Return the material unaltered, line by line.
****
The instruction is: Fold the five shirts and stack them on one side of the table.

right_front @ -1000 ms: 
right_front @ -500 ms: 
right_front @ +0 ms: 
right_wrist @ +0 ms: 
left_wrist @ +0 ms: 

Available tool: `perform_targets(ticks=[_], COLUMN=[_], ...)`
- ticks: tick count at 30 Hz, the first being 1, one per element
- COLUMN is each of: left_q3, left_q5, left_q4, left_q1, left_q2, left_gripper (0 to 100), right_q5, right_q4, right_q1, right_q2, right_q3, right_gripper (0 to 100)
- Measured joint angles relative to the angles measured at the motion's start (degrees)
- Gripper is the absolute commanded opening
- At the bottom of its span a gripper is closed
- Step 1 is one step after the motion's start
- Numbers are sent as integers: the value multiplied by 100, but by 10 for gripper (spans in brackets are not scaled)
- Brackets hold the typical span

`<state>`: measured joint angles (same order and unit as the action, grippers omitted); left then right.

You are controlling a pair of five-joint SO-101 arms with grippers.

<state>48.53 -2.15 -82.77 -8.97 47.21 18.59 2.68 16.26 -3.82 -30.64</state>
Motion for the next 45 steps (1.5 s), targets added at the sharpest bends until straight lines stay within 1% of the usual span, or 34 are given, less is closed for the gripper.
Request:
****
- [WORKED SOLUTION]
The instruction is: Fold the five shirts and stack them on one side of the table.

right_front @ -1000 ms: 
right_front @ -500 ms: 
right_front @ +0 ms: 
right_wrist @ +0 ms: 
left_wrist @ +0 ms: 

Available tool: `perform_targets(ticks=[_], COLUMN=[_], ...)`
- ticks: tick count at 30 Hz, the first being 1, one per element
- COLUMN is each of: left_q3, left_q5, left_q4, left_q1, left_q2, left_gripper (0 to 100), right_q5, right_q4, right_q1, right_q2, right_q3, right_gripper (0 to 100)
- Measured joint angles relative to the angles measured at the motion's start (degrees)
- Gripper is the absolute commanded opening
- At the bottom of its span a gripper is closed
- Step 1 is one step after the motion's start
- Numbers are sent as integers: the value multiplied by 100, but by 10 for gripper (spans in brackets are not scaled)
- Brackets hold the typical span

`<state>`: measured joint angles (same order and unit as the action, grippers omitted); left then right.

You are controlling a pair of five-joint SO-101 arms with grippers.

<state>48.53 -2.15 -82.77 -8.97 47.21 18.59 2.68 16.26 -3.82 -30.64</state>
Motion for the next 45 steps (1.5 s), targets added at the sharpest bends until straight lines stay within 1% of the usual span, or 34 are given, less is closed for the gripper.
Request:

The complete answer has now been given.